[EM] Condorcet and other authors on Condorcet (and how does range voting fit in?)

Abd ul-Rahman Lomax abd at lomaxdesign.com
Mon May 17 15:29:01 PDT 2010


At 03:06 PM 5/17/2010, Warren Smith wrote:

>(3) Condorcet therefore indicates we need a more-practical very simple
>alternative and proceeds to fill that bill by inventing APPROVAL
>VOTING!!

I had seen it stated that Condorcet did propose an Approval method, 
but had never seen evidence for it.

http://books.google.com/books?id=e7IXFcvyEMUC&pg=PA49&lpg=PA49&dq=Approval+Geneva+Condorcet&source=bl&ots=BOc9d3PIfk&sig=zP1YvpxllyOWw6Y59JBMGXHL8Vc&hl=en&ei=w73xS-LwNcH38Aa-oOD9Cg&sa=X&oi=book_result&ct=result&resnum=1&ved=0CBIQ6AEwAA#v=onepage&q=Approval%20Geneva%20Condorcet&f=false

I'm most interested in Warren's statement of the Condorcet criterion 
that indicates that Range satisfies it. Warren had mentioned this 
many times without specifying the exact way in which Range could be 
considered to satisfy the criterion.

If the votes on a set of ballots are such that a single candidate 
prevails in all pairwise races, if the votes for all other candidates 
besides the pair are struck, this candidate is the Condorcet winner. 
Given Range ballots, of course, this statement is true for the Range winner.

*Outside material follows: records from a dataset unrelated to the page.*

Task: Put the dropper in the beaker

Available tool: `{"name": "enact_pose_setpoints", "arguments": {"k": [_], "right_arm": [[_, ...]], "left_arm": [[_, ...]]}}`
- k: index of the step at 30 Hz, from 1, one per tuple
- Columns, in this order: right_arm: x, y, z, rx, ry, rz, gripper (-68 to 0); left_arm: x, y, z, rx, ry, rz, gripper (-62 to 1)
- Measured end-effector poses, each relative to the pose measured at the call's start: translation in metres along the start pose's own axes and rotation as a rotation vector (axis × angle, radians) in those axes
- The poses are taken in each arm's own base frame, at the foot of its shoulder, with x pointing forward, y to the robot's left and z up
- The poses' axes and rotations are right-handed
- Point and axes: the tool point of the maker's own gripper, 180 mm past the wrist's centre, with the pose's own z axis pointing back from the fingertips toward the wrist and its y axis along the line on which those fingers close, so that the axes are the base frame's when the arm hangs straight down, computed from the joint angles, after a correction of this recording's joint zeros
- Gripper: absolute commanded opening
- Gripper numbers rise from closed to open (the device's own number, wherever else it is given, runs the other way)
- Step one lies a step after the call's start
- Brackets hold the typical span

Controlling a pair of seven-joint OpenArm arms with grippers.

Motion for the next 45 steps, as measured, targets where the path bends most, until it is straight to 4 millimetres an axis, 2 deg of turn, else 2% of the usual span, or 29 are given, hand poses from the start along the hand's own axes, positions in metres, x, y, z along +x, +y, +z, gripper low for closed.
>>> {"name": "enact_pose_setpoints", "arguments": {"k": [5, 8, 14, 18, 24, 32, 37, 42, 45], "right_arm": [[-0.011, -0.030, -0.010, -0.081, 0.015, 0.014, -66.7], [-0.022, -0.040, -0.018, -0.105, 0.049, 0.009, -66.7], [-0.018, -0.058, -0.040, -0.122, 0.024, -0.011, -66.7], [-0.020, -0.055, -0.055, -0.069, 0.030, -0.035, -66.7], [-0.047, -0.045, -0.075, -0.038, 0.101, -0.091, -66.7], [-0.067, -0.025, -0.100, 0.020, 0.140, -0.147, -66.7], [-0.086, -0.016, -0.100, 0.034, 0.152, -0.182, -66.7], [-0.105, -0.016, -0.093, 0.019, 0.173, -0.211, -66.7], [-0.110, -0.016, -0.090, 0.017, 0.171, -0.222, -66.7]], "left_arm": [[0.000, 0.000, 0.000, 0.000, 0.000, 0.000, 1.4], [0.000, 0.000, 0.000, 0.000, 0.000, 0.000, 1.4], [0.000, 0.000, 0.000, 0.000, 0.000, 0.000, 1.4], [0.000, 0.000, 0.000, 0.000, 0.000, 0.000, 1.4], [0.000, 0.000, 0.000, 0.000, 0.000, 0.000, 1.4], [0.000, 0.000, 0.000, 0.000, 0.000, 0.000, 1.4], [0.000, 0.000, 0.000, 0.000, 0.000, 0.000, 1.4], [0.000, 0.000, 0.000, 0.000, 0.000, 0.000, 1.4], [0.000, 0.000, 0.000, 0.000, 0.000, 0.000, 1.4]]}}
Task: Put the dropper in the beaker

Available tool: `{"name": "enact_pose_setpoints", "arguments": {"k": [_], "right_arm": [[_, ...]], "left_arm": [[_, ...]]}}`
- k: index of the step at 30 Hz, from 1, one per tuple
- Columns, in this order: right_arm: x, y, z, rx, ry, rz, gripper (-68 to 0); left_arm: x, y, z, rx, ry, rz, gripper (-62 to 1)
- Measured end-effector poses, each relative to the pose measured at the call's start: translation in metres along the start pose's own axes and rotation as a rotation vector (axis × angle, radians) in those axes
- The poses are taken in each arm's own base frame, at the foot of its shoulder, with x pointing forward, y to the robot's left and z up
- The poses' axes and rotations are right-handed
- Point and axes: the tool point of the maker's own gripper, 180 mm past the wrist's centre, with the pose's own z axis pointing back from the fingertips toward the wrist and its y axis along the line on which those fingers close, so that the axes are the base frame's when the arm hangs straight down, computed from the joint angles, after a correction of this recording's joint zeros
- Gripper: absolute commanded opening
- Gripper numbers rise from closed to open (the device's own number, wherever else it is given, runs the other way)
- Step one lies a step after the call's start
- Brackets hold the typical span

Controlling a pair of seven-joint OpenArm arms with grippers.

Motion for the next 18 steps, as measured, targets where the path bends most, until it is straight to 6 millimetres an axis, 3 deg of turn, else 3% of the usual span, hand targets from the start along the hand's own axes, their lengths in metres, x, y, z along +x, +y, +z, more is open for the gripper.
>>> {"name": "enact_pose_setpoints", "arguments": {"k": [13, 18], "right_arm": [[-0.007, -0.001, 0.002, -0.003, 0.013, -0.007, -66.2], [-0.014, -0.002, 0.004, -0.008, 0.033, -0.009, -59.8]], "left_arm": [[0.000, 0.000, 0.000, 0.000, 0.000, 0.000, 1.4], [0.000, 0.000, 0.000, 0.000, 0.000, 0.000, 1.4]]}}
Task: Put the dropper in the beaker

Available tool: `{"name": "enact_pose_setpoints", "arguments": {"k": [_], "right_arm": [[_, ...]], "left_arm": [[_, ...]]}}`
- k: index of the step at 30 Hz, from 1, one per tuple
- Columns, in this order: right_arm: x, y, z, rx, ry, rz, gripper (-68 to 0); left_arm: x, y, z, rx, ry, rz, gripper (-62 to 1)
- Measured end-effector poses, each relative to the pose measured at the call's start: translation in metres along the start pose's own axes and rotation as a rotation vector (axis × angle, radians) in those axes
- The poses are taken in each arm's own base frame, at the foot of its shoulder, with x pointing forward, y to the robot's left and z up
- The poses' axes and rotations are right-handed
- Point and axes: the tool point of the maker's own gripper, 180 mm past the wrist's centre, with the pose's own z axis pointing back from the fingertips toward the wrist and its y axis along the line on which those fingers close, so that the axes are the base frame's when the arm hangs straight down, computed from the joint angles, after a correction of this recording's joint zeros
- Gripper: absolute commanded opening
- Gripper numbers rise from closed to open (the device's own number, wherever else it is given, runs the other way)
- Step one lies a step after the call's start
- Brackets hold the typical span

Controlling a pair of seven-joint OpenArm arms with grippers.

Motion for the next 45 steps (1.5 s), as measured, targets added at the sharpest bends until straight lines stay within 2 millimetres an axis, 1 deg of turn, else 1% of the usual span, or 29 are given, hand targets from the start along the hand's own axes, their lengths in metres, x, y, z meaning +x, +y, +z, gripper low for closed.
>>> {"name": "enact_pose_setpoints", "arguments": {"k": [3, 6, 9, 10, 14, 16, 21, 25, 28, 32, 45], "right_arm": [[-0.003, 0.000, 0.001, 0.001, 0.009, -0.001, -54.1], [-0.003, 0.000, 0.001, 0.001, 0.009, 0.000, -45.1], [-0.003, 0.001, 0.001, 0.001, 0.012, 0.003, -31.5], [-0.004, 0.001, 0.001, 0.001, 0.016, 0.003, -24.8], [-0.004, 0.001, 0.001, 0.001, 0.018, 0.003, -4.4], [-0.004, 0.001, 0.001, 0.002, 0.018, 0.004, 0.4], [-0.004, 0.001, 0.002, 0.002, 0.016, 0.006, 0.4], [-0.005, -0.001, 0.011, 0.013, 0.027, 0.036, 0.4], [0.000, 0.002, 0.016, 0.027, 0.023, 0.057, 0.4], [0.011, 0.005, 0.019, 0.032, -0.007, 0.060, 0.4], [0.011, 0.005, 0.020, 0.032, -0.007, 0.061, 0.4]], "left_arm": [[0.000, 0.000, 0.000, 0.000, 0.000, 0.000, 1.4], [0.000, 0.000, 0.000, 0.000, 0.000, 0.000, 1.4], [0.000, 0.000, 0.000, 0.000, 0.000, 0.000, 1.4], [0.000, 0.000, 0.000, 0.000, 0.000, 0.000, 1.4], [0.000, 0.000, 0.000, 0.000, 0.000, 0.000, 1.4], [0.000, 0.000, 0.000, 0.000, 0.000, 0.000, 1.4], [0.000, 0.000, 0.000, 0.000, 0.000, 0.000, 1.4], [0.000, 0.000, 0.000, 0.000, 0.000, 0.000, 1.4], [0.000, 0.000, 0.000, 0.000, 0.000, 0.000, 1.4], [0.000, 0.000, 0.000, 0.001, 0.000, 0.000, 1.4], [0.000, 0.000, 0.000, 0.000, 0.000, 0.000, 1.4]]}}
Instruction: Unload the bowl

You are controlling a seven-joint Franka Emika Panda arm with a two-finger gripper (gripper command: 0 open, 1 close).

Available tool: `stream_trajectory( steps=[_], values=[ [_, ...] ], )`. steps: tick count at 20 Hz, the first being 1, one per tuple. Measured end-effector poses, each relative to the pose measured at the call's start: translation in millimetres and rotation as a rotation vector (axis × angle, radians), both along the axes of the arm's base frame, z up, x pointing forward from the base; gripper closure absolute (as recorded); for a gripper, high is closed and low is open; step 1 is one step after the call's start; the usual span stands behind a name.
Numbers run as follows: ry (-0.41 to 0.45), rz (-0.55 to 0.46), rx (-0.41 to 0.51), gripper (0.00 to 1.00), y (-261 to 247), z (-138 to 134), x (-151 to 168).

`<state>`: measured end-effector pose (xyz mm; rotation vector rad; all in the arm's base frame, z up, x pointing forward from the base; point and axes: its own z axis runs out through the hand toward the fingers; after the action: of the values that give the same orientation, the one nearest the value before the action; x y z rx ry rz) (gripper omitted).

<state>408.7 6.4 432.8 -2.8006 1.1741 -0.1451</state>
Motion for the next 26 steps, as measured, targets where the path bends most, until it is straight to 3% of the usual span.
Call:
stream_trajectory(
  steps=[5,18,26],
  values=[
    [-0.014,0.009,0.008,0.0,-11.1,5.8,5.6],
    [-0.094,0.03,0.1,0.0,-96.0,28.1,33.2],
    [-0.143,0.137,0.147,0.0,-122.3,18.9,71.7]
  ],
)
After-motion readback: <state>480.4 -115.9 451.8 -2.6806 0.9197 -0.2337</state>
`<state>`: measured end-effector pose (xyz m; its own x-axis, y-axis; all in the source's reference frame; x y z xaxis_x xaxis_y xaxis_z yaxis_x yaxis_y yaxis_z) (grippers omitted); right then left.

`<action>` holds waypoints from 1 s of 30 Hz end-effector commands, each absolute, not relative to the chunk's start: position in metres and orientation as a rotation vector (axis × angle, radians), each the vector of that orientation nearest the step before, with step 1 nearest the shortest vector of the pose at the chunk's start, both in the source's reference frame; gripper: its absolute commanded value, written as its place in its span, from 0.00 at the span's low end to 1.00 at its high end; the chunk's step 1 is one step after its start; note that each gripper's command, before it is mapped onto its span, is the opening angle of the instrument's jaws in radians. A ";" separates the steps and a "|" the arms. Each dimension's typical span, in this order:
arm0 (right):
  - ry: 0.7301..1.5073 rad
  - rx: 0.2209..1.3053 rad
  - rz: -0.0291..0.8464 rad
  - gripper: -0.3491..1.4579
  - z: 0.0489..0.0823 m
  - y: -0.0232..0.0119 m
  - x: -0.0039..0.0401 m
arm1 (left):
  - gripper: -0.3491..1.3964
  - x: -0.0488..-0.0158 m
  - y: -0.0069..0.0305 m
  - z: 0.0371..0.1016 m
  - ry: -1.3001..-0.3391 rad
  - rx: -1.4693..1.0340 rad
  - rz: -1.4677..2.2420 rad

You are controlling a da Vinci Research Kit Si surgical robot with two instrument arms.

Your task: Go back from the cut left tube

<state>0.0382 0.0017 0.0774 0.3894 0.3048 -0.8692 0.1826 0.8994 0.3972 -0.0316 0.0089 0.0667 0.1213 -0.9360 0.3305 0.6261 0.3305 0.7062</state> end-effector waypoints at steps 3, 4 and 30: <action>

In these pairwise elections, the voters have possibly, by the nature 
of Range ballots, voted in that pairwise race with varying voting 
power. "Prevails" must be understood as "following the method," 
whereas some statements of the Condorcet criterion assume that it is 
the number of voters preferring the candidate over the other vs the 
reverse which matters. Obviously, if, after we strike all the 
non-pair votes, we get

2: A, 1; B, 0
1: A, 0; B, 10

B wins this pairwise election(and wins it by a large margin) even 
though more voters preferred A.

In the book I link to above, there is a discussion of preference 
strength, and an argument that using preference strength was 
preposterous because, then, the most intense feelings would dominate. 
But that argument does not address systems where the expression of 
preference strength is limited; in particular, with Range Voting, 
preference strength is limited to the range of 0 (no preference) to 1 
vote (full preference). The anti-strength argumetn assumes some kind 
of absolute preference strengths, which is only possible to collect 
in certain special cases where preferences are commensurable. 
1-person, 1-vote systems force commensurability of preference to the 
individual's voting power.

It's fascinating to see how the old arguments were afflicted with a 
poverty of the imagination, so that a knee-jerk objection simply was 
assumed to be generally applicable. This same argument about the 
incommensurability of preference strength was accepted by Arrow and others.